# Your objective
Show every line from the data below that includes "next".

Records for the exercise START

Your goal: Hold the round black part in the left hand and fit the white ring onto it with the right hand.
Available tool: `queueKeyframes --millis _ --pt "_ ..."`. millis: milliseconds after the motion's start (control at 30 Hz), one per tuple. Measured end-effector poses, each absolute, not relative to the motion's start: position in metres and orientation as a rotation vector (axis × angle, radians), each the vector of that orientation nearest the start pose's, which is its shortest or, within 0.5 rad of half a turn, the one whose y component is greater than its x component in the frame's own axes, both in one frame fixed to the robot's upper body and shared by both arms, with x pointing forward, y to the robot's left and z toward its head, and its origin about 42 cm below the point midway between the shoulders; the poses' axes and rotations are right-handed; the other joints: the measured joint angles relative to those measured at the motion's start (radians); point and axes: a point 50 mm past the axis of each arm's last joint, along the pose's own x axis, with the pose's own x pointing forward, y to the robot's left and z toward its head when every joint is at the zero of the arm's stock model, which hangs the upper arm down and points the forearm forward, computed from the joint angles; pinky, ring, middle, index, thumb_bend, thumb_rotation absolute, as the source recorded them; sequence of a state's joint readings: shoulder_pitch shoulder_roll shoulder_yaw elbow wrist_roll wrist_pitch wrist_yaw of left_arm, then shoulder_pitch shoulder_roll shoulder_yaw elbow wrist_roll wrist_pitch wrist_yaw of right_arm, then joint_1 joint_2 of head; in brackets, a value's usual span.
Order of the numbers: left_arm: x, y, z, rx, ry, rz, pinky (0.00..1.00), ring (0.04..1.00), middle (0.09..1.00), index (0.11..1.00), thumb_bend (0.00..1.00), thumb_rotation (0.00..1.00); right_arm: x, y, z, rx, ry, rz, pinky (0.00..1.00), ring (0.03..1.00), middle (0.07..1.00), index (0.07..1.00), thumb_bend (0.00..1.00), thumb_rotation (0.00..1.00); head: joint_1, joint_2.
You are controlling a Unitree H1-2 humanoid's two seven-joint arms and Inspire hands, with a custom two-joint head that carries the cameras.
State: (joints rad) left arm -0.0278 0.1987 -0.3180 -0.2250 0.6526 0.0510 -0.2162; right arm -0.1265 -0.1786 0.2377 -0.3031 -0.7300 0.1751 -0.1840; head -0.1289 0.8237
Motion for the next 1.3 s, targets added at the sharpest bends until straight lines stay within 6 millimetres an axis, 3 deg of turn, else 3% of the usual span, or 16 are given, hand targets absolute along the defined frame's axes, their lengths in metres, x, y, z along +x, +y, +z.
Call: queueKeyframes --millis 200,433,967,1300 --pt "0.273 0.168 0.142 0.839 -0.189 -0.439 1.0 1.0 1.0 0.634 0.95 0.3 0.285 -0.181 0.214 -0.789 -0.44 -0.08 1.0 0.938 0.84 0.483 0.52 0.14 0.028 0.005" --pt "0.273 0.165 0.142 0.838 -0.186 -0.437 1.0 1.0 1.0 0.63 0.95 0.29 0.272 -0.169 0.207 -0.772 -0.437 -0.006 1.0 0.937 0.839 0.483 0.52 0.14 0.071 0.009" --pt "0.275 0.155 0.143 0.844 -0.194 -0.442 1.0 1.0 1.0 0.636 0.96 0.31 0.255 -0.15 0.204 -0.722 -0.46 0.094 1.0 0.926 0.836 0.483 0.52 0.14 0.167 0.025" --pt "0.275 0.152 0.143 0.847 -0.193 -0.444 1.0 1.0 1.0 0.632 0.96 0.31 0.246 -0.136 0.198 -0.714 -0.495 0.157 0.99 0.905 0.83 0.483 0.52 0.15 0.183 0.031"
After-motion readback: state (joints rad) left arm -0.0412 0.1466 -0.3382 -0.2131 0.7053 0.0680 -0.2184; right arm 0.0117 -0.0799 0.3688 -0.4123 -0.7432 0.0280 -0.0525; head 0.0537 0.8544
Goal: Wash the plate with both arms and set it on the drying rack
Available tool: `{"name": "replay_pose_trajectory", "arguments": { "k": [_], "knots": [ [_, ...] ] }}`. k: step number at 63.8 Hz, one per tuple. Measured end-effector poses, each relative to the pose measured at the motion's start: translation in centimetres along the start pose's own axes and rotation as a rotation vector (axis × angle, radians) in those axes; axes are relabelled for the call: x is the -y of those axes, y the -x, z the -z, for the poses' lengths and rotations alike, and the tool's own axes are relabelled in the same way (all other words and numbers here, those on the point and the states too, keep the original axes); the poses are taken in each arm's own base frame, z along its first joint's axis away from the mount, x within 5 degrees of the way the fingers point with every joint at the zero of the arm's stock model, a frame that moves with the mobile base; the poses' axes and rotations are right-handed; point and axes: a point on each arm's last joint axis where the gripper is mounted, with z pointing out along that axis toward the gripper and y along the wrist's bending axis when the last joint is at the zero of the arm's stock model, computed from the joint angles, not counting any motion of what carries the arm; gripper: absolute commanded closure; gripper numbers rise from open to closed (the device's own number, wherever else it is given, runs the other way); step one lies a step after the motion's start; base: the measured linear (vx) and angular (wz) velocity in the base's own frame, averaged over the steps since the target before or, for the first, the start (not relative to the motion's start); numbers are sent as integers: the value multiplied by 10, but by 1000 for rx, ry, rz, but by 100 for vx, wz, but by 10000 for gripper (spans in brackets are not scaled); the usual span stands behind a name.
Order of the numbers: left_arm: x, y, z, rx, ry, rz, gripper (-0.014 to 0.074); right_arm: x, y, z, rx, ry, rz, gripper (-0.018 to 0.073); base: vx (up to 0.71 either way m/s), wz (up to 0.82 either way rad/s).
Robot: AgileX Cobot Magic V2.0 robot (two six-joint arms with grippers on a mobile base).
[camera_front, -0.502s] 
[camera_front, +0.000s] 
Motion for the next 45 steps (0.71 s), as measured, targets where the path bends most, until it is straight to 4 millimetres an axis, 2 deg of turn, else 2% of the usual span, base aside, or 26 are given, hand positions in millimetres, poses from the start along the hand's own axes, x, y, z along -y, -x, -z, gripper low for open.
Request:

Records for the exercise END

# Solution below
Motion for the next 1.3 s, targets added at the sharpest bends until straight lines stay within 6 millimetres an axis, 3 deg of turn, else 3% of the usual span, or 16 are given, hand targets absolute along the defined frame's axes, their lengths in metres, x, y, z along +x, +y, +z.
Motion for the next 45 steps (0.71 s), as measured, targets where the path bends most, until it is straight to 4 millimetres an axis, 2 deg of turn, else 2% of the usual span, base aside, or 26 are given, hand positions in millimetres, poses from the start along the hand's own axes, x, y, z along -y, -x, -z, gripper low for open.

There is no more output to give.